What you need to do – Present each line of the entries below that holds the word "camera".

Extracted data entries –
<<<<
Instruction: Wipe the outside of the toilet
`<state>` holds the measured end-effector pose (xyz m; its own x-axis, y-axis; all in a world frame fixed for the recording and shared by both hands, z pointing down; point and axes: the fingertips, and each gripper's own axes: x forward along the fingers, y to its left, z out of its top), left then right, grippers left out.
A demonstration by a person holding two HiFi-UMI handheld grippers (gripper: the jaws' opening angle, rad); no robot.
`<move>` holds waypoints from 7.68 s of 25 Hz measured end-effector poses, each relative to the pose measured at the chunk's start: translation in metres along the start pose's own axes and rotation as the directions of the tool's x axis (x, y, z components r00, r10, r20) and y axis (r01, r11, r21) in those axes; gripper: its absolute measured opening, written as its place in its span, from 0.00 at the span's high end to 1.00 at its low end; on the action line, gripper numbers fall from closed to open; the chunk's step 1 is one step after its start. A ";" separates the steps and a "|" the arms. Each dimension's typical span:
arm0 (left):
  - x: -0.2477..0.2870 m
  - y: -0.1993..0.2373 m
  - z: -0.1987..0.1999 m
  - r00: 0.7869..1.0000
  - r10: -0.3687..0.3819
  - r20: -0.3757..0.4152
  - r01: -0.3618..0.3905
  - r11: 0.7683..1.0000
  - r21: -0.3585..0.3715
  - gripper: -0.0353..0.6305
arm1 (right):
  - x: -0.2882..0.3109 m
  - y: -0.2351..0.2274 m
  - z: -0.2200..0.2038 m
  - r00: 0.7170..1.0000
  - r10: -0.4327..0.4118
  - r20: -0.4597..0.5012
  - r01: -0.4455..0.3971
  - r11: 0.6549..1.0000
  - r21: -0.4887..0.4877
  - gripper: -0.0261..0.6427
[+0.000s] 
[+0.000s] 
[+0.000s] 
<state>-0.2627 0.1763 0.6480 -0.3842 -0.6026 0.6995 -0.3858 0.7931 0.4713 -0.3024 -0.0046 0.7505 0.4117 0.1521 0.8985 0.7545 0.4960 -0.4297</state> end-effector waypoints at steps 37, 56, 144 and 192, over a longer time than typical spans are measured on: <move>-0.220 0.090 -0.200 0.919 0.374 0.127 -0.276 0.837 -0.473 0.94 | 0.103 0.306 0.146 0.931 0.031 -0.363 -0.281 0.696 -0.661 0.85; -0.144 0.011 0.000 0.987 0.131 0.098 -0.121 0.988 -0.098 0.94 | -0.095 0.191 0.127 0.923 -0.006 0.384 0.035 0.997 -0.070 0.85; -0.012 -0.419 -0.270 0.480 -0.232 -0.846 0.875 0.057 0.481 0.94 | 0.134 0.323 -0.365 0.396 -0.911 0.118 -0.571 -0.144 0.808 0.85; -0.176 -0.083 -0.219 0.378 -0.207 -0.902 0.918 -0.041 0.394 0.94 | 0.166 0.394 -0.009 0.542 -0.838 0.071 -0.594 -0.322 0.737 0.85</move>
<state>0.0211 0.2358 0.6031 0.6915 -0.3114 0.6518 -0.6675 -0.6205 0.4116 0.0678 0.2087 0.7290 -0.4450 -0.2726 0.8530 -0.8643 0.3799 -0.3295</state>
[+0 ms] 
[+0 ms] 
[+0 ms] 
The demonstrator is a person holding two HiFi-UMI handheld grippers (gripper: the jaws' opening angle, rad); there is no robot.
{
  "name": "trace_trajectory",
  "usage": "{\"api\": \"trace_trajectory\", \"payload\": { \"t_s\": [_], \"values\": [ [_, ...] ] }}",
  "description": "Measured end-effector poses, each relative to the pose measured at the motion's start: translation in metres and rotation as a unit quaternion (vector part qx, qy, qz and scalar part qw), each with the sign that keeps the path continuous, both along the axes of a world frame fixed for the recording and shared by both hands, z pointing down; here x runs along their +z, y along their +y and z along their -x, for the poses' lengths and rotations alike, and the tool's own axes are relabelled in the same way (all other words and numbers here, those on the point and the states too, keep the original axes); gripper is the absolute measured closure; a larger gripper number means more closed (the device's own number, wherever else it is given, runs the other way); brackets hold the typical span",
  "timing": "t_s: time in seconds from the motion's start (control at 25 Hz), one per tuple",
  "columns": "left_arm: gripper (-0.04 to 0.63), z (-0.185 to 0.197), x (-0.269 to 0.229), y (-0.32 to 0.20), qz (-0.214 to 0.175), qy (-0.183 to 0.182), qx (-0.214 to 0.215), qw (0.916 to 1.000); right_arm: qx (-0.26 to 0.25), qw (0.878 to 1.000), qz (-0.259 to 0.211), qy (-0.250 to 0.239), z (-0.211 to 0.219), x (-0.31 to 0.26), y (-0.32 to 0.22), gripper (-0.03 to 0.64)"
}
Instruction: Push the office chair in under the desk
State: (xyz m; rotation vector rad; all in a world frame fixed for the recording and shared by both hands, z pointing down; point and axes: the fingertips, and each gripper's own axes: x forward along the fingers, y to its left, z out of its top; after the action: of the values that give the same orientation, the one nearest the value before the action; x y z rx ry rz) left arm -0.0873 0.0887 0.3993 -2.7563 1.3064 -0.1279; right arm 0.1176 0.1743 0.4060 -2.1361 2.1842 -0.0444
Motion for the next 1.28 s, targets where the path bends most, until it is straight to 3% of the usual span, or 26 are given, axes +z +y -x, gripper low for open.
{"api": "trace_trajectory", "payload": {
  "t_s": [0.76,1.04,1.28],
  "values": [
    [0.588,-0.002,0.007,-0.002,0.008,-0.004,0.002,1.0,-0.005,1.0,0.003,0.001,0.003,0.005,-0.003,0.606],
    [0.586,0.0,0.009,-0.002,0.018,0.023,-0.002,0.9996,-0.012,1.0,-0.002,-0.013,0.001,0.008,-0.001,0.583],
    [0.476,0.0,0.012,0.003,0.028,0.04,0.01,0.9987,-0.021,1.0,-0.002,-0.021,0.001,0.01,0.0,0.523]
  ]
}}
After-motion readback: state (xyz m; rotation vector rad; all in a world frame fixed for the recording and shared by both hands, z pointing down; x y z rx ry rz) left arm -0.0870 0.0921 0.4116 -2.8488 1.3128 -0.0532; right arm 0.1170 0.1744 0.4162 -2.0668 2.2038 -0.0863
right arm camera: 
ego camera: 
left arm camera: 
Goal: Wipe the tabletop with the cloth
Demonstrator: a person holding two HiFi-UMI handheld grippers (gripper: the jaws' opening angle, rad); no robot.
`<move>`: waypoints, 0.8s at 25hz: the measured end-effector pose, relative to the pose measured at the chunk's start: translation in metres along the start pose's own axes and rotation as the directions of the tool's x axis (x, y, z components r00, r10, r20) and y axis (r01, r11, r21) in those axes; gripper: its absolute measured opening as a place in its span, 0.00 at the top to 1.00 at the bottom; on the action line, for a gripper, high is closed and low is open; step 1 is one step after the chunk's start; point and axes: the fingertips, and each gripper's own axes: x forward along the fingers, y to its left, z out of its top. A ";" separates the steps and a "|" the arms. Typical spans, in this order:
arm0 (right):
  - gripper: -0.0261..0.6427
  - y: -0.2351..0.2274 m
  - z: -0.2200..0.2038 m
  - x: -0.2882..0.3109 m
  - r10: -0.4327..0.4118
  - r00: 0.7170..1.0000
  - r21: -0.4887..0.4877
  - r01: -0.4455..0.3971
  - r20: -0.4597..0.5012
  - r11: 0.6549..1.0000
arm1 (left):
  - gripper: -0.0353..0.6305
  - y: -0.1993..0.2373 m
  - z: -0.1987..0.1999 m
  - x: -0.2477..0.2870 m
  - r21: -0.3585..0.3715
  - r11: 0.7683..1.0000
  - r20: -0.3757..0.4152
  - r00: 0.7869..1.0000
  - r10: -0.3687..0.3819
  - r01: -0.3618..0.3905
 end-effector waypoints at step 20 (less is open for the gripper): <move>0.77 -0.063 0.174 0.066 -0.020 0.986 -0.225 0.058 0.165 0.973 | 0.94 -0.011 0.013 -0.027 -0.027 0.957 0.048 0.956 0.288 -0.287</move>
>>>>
Reply –
right arm camera: 
ego camera: 
left arm camera: 

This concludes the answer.